What distinguishes phagocytosis from pinocytosis in the context of bulk transport across the cell membrane?

Phagocytosis involves the engulfment of solid particles forming a phagosome, whereas pinocytosis involves the engulfment of small amounts of fluid forming a pinocytotic vesicle. (C)

What biophysical property of the inner mitochondrial membrane allows it to facilitate ATP synthesis more efficiently?

Its extensive folding into cristae increases the available surface area for ATP synthase complexes. (A)

What implications arise due to the presence of DNA within mitochondria?

Mitochondria can undergo self-renewal via simple division due to the presence of their own DNA. (D)

Which structural characteristic is exclusive to the rough endoplasmic reticulum (rER) and directly underlies its unique function?

The abundance of ribosomes on its surface enables protein synthesis. (A)

How does the function of the smooth endoplasmic reticulum (sER) in liver cells directly contribute to the detoxification of drugs?

By synthesizing enzymes that modify drugs, making them easier to excrete. (D)

How do the 'cis' and 'trans' faces of the Golgi apparatus, in relation to the rER, cooperate to process and package proteins?

The 'cis' face receives transfer vesicles from the rER for further processing, while the 'trans' face buds off secretory vesicles. (C)

Why would the Golgi apparatus be underdeveloped or show a negative Golgi image in certain cell types?

These cells are not actively involved in secretion or packaging of proteins. (D)

What is the functional distinction between primary and secondary lysosomes in cellular digestion?

Primary lysosomes are freshly produced from the Golgi apparatus and contain hydrolytic enzymes, whereas secondary lysosomes are formed by the fusion of primary lysosomes with phagosomes or pinocytic vesicles to digest ingested material. (B)

How are residual bodies formed, and under what circumstances do they accumulate within cells?

They are formed after digestion of the content of secondary lysosomes, and the undigested material retains within vesicles. (C)

How does the structural arrangement of microtubules within a centriole contribute to its function?

The specific arrangement of microtubules in triplets facilitates the formation of mitotic spindles during cell division. (B)

How does the structure of the axoneme in motile cilia facilitate their movement, and what is the role of dynein in this process?

Dynein filaments connect adjacent microtubule doublets and generate sliding forces that cause the cilia to bend. (D)

What distinguishes flagella from cilia in terms of structure and function?

Cilia beat in a wave-like motion, whereas flagella move the cell in a whip-like motion. (C)

What is the primary distinction between cytoplasmic organelles and cytoplasmic inclusions?

Organelles are permanent, living structures with essential functions, whereas inclusions are non-living, temporary components without essential functions. (A)

What staining process is used to visualize glycogen and fat deposits?

Sudan III, periodic acid-Schiff (PAS). (D)

How does the accumulation of lipofuscin pigment relate to the aging process in certain cell types?

Lipofuscin consists of undigested material from autophagy and accumulates as a waste product, increasing with age. (C)

Which of the following statements correctly describes the role of transmembrane proteins in the cell membrane?

Transmembrane proteins span the entire lipid bilayer and act as channels or carriers for molecules. (D)

In which of the following cell types would you expect to find an abundance of rough endoplasmic reticulum (rER)?

Fibroblasts (B)

What is the expected microscopic appearance of Glycogen in H&E stained sections?

Glycogen appears dissolved away as clear vacuoles. (A)

A researcher introduces a mutation into cells that inhibits the function of flippases.
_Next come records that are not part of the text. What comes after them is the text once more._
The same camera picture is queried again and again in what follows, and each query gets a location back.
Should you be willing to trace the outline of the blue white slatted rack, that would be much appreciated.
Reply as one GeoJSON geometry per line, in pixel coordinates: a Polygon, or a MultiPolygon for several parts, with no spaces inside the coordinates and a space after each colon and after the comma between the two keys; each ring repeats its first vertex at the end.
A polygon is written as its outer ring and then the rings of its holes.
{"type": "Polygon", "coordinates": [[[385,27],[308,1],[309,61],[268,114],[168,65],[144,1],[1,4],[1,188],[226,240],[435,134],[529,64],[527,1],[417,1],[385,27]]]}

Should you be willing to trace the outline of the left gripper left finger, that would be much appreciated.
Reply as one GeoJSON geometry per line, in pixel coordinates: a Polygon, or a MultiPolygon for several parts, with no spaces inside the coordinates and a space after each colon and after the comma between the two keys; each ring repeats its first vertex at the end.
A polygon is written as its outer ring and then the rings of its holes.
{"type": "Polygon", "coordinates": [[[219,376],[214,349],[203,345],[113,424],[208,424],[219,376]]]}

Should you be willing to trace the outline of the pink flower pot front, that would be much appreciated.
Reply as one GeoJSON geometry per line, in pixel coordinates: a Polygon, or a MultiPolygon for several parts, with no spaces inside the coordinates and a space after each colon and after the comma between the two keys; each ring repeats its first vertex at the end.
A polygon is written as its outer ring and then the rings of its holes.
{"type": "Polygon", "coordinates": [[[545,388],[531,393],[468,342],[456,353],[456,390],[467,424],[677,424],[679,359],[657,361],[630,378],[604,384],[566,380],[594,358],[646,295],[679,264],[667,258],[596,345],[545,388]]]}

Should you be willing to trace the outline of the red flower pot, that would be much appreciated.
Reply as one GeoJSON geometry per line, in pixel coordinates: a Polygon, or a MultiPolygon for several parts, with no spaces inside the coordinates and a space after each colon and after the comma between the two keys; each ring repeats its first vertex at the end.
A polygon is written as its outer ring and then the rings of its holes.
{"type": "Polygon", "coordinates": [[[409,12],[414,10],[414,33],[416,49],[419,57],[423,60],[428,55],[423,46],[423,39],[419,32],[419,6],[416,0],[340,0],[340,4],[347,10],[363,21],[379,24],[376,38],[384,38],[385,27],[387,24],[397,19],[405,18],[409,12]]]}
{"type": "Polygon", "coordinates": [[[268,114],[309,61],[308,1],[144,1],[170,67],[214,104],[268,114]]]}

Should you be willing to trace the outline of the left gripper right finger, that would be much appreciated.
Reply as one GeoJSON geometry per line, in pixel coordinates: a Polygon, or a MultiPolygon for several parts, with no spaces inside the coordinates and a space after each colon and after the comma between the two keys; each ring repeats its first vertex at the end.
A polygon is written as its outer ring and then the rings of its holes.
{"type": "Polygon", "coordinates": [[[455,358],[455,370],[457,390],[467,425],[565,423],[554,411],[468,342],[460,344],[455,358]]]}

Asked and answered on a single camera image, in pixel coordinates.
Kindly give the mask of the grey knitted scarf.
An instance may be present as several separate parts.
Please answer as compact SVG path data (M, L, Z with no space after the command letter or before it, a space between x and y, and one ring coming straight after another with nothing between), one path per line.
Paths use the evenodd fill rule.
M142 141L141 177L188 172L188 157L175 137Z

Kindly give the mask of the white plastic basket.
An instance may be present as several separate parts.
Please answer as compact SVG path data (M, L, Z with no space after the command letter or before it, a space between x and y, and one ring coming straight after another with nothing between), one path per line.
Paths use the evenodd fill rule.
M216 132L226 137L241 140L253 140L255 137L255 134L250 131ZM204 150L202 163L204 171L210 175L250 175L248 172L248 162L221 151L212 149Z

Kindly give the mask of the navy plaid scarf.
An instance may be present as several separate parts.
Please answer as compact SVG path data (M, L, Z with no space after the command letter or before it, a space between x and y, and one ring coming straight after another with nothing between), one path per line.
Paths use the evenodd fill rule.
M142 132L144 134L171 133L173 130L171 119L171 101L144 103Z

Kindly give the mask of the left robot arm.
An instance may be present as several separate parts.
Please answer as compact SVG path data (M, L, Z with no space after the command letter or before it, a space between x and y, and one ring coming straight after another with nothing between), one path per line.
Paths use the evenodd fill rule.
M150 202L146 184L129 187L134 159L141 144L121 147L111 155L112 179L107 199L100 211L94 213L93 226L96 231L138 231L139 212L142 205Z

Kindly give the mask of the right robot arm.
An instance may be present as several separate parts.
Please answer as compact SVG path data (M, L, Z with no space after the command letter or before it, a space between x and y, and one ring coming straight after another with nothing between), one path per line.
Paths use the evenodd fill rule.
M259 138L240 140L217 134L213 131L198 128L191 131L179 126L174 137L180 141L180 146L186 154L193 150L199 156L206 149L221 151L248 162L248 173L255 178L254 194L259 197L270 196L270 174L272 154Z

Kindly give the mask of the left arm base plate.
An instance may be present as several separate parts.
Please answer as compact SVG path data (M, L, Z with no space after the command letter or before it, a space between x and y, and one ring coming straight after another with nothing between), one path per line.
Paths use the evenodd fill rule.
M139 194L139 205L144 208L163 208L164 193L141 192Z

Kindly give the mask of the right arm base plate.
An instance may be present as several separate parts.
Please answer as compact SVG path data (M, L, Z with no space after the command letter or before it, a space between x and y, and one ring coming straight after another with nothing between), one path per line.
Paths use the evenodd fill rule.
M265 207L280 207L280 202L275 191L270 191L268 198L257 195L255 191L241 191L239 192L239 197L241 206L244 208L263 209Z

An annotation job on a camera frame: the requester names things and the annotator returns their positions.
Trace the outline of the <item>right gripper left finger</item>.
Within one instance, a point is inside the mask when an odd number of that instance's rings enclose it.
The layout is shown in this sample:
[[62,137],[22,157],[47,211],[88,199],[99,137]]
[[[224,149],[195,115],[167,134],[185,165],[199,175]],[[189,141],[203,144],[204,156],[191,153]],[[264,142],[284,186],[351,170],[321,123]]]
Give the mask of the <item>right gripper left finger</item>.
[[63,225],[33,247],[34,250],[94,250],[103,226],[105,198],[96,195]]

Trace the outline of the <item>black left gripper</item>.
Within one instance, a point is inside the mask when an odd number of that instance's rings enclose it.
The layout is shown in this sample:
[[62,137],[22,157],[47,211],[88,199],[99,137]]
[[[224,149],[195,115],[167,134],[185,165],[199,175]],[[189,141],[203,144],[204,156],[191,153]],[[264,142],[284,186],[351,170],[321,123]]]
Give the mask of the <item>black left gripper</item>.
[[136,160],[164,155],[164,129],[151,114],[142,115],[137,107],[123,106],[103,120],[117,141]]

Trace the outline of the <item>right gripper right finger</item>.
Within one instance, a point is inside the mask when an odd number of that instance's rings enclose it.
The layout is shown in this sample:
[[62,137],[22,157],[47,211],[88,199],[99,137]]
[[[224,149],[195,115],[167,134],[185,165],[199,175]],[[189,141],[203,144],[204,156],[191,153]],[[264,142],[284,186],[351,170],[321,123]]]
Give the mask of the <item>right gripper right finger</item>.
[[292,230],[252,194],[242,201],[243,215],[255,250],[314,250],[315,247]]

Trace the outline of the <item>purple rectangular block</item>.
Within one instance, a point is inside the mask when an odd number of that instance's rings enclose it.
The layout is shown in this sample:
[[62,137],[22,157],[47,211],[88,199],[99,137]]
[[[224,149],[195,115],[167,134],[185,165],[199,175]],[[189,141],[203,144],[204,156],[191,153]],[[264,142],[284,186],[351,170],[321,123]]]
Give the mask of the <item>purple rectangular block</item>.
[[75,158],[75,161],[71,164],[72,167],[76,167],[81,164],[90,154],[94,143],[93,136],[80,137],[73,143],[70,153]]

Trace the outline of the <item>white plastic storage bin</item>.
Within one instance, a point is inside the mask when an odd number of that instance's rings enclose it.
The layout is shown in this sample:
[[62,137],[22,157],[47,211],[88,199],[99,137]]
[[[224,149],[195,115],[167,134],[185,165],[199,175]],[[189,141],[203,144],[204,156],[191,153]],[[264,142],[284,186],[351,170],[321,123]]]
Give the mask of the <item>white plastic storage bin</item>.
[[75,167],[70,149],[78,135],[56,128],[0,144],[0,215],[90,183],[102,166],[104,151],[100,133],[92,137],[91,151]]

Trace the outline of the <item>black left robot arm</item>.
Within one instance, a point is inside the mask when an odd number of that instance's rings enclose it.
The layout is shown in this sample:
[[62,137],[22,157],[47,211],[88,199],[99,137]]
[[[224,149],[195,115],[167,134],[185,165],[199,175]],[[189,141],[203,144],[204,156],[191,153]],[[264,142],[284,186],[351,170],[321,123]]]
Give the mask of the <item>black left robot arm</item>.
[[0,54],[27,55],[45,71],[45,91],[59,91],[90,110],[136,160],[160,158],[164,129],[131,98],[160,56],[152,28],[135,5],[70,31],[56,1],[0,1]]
How will this affect the cell membrane?

The lipids in the membrane will become asymmetrically distributed. (A)

How does the presence of specific gated ion channels impact transport across the cell membrane?

Gated channels selectively open or close in response to stimuli, allowing only certain ions to flow across the membrane. (A)

A toxin inhibits the activity of dynein motor proteins in a cell. Which cellular function will be most directly affected?

Beating of cilia or flagella. (A)

Which cytoskeletal component is crucial for maintaining the structural integrity of the cell and resisting compression forces?

Microtubules. (A)

What is the significance of the 9+2 arrangement of microtubules in the axoneme of cilia and flagella?

This arrangement determines the motility and bending of these structures. (B)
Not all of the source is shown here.